__Task instructions__
Verbatim copy without images: repeat the records in full.

__Records__
####################

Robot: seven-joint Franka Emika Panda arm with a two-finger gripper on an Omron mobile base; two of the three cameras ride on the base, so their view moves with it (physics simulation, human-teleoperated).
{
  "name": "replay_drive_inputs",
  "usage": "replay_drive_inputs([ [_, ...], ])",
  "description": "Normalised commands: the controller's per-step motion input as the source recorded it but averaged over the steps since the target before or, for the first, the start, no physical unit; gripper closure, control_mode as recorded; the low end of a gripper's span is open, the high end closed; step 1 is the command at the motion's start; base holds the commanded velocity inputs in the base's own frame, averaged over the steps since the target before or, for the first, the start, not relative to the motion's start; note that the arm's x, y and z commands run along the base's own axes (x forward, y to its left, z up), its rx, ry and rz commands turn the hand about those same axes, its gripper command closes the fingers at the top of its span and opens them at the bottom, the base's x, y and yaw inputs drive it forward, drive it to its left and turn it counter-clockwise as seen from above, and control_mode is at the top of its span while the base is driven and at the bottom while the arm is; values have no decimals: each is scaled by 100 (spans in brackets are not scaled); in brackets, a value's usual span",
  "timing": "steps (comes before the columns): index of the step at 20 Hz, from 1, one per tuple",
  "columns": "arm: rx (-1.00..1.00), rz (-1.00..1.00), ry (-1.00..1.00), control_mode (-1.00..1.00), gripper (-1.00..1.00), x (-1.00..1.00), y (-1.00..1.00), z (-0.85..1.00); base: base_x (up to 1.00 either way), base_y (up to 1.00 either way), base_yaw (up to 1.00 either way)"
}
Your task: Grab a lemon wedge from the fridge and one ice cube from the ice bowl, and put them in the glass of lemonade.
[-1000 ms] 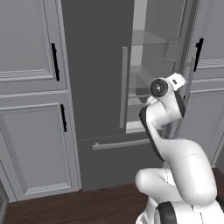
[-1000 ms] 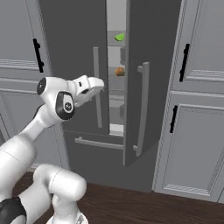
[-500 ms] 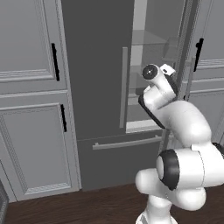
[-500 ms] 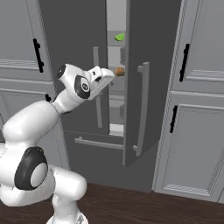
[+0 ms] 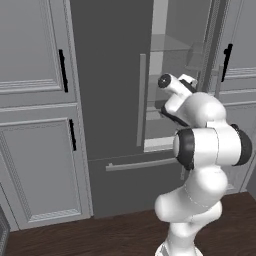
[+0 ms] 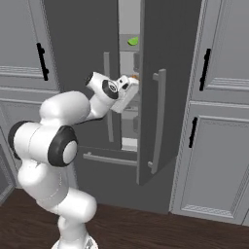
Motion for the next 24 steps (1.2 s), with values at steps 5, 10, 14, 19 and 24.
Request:
replay_drive_inputs([
  [5, 0, -19, 0, -100, -100, -50, -100, 0, 0, 0, 0],
  [10, 1, -9, -11, -100, -100, -95, -100, 17, 0, 0, 0],
  [14, 4, 0, -45, -100, -100, -99, -31, 60, 0, 0, 0],
  [19, 34, 0, -36, -100, -100, -58, 75, 16, 0, 0, 0],
  [24, 46, 4, -9, -100, -100, -16, 100, 0, 0, 0, 0],
])
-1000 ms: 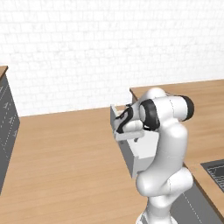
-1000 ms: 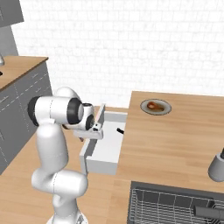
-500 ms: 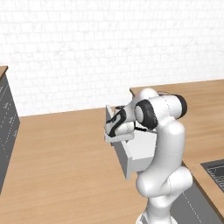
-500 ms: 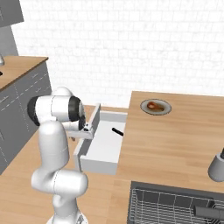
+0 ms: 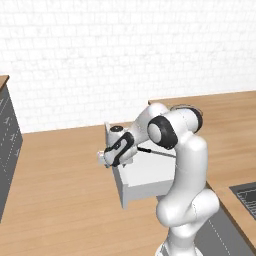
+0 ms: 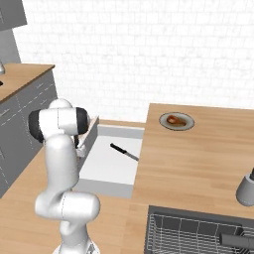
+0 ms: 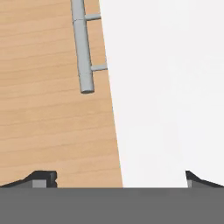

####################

__Answer section__
Robot: seven-joint Franka Emika Panda arm with a two-finger gripper on an Omron mobile base; two of the three cameras ride on the base, so their view moves with it (physics simulation, human-teleoperated).
{
  "name": "replay_drive_inputs",
  "usage": "replay_drive_inputs([ [_, ...], ])",
  "description": "Normalised commands: the controller's per-step motion input as the source recorded it but averaged over the steps since the target before or, for the first, the start, no physical unit; gripper closure, control_mode as recorded; the low end of a gripper's span is open, the high end closed; step 1 is the command at the motion's start; base holds the commanded velocity inputs in the base's own frame, averaged over the steps since the target before or, for the first, the start, not relative to the motion's start; note that the arm's x, y and z commands run along the base's own axes (x forward, y to its left, z up), its rx, ry and rz commands turn the hand about those same axes, its gripper command closes the fingers at the top of its span and opens them at the bottom, the base's x, y and yaw inputs drive it forward, drive it to its left and turn it counter-clockwise as seen from above, and control_mode is at the top of its span while the base is driven and at the bottom while the arm is; values have no decimals: each is scaled by 100 (spans in brackets are not scaled); in brackets, a value's usual span",
  "timing": "steps (comes before the columns): index of the step at 20 Hz, from 1, one per tuple",
  "columns": "arm: rx (-1.00..1.00), rz (-1.00..1.00), ry (-1.00..1.00), control_mode (-1.00..1.00), gripper (-1.00..1.00), x (-1.00..1.00), y (-1.00..1.00), z (-0.85..1.00); base: base_x (up to 1.00 either way), base_y (up to 1.00 either way), base_yaw (up to 1.00 either way)"
}
Your task: Grab a lemon wedge from the fridge and one ice cube from the ice bowl, and put them in the glass of lemonade.
[-1000 ms] 
[-1000 ms] 
[-500 ms] 
[-500 ms] 
[+0 ms] 
[+0 ms] 
Motion for the next 24 steps (1.2 s), with values at steps 5, 10, 14, 19 and 24.
Request:
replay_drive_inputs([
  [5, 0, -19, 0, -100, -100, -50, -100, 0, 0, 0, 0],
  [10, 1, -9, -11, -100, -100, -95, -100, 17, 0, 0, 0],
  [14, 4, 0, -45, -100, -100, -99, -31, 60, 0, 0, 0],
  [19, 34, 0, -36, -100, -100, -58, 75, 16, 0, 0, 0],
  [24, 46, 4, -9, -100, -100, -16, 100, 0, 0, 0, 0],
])
-1000 ms: 
-1000 ms: 
-500 ms: 
-500 ms: 
+0 ms: 
+0 ms: 
+0 ms: 

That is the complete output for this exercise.